REQUIRED WORK ::
Please set down exactly the lines of the listing below from the line containing "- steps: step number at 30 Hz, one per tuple" through the line containing "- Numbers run", both lines included, leaving out all other lines.
————————
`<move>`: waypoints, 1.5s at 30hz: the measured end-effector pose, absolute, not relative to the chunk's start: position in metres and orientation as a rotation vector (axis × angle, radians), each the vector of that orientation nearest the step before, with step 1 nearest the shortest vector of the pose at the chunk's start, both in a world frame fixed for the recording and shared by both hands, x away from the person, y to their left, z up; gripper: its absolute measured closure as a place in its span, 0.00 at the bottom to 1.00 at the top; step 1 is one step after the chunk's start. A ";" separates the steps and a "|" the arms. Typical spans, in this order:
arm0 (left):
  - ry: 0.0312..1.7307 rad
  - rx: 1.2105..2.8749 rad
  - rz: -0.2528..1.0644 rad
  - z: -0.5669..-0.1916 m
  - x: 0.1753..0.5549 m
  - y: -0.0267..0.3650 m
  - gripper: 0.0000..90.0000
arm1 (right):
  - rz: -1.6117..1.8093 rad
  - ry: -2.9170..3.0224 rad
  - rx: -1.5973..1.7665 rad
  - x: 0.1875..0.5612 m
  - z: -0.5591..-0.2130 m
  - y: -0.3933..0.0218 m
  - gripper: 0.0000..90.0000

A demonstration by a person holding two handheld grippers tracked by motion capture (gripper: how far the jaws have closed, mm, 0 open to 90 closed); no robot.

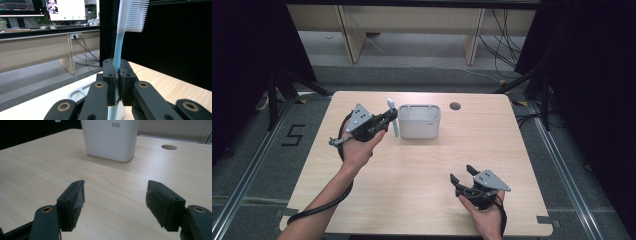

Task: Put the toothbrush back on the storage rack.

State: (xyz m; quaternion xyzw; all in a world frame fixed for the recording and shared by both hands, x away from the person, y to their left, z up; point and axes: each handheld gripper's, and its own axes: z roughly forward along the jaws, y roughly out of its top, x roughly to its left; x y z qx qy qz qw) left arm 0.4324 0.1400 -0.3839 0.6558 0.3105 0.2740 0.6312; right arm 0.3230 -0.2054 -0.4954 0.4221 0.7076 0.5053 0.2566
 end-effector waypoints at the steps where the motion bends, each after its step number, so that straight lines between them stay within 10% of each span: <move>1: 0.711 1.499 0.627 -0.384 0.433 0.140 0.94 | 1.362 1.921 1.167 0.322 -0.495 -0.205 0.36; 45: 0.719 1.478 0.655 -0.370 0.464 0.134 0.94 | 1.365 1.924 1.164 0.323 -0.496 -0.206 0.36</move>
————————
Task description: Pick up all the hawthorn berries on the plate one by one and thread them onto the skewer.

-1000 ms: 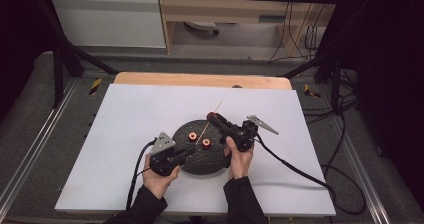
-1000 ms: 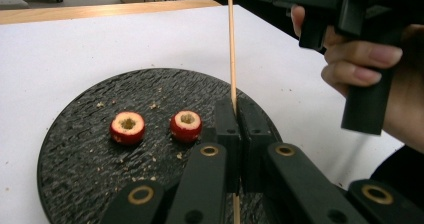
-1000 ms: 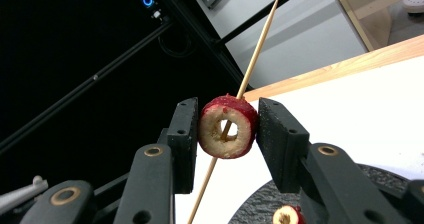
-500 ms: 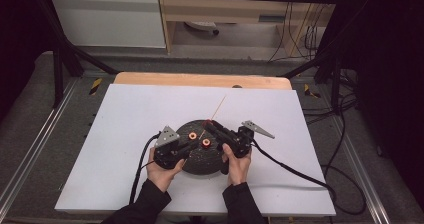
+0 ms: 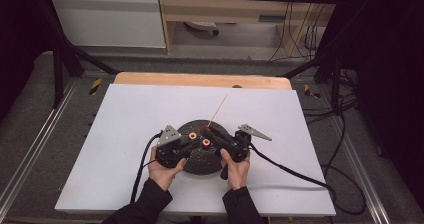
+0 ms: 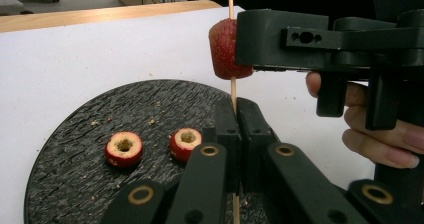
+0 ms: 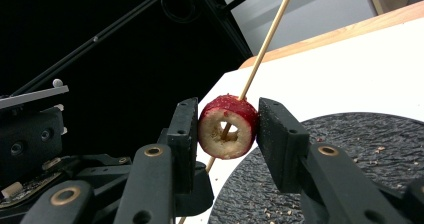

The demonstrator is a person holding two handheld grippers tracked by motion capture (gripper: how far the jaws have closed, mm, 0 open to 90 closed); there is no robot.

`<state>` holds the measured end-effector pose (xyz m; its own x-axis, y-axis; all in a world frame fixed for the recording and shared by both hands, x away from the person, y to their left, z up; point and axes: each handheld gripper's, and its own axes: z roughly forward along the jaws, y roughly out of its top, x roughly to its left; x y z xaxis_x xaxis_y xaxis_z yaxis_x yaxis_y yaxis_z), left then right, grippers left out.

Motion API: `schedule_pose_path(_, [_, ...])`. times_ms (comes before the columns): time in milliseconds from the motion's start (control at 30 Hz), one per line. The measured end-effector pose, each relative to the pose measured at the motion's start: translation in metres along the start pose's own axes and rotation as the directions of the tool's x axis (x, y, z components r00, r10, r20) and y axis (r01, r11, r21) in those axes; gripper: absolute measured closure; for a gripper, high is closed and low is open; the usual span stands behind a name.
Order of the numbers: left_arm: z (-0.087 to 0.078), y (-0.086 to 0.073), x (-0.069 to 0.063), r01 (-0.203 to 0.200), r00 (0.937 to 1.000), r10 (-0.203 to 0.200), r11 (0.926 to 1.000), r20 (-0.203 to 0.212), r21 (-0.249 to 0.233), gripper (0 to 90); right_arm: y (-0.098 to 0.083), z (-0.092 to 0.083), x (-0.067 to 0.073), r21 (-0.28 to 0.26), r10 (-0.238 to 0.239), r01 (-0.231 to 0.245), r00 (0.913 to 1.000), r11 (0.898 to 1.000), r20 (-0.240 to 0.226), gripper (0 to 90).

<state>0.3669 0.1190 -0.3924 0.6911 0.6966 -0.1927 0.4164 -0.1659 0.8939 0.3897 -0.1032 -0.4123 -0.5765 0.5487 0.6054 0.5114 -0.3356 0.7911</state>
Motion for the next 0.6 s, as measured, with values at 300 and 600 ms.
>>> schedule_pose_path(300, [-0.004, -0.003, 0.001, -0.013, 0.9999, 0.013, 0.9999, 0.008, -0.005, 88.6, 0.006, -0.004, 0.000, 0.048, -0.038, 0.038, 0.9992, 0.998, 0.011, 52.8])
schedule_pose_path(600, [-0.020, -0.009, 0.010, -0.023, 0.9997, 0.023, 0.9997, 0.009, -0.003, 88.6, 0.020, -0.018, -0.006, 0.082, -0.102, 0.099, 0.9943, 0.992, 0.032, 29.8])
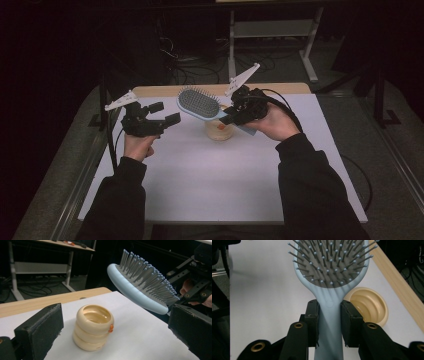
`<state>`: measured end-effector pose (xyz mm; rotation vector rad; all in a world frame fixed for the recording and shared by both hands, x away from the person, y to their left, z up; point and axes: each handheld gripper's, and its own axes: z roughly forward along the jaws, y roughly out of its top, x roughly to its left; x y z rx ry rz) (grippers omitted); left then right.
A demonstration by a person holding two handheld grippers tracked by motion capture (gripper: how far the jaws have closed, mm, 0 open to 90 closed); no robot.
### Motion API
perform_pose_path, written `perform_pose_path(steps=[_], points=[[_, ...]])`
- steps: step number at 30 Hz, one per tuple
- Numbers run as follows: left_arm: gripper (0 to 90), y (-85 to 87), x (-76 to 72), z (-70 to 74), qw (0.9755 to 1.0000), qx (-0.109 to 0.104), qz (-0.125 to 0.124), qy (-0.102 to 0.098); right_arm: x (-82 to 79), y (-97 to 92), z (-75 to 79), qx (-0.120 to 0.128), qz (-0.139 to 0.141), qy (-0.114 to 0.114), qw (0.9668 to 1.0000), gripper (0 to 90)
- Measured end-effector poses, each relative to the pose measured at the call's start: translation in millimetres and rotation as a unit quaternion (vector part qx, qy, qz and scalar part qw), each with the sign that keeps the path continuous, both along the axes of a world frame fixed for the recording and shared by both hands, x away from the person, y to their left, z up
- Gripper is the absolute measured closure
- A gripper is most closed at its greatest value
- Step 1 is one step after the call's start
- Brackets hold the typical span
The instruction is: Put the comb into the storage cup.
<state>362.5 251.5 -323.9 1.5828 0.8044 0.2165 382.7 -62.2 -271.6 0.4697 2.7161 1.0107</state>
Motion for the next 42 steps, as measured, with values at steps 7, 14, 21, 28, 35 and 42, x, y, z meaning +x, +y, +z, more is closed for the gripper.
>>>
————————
COMPLETED EXERCISE ::
- steps: step number at 30 Hz, one per tuple
- Numbers run as follows: left_arm: gripper (0 to 90), y (-85 to 87), x (-76 to 72), z (-70 to 74), qw (0.9755 to 1.0000), qx (-0.109 to 0.104), qz (-0.125 to 0.124), qy (-0.102 to 0.098); right_arm: x (-82 to 79), y (-97 to 92), z (-75 to 79), qx (-0.120 to 0.128), qz (-0.139 to 0.141), qy (-0.114 to 0.114), qw (0.9668 to 1.0000), gripper (0 to 90)

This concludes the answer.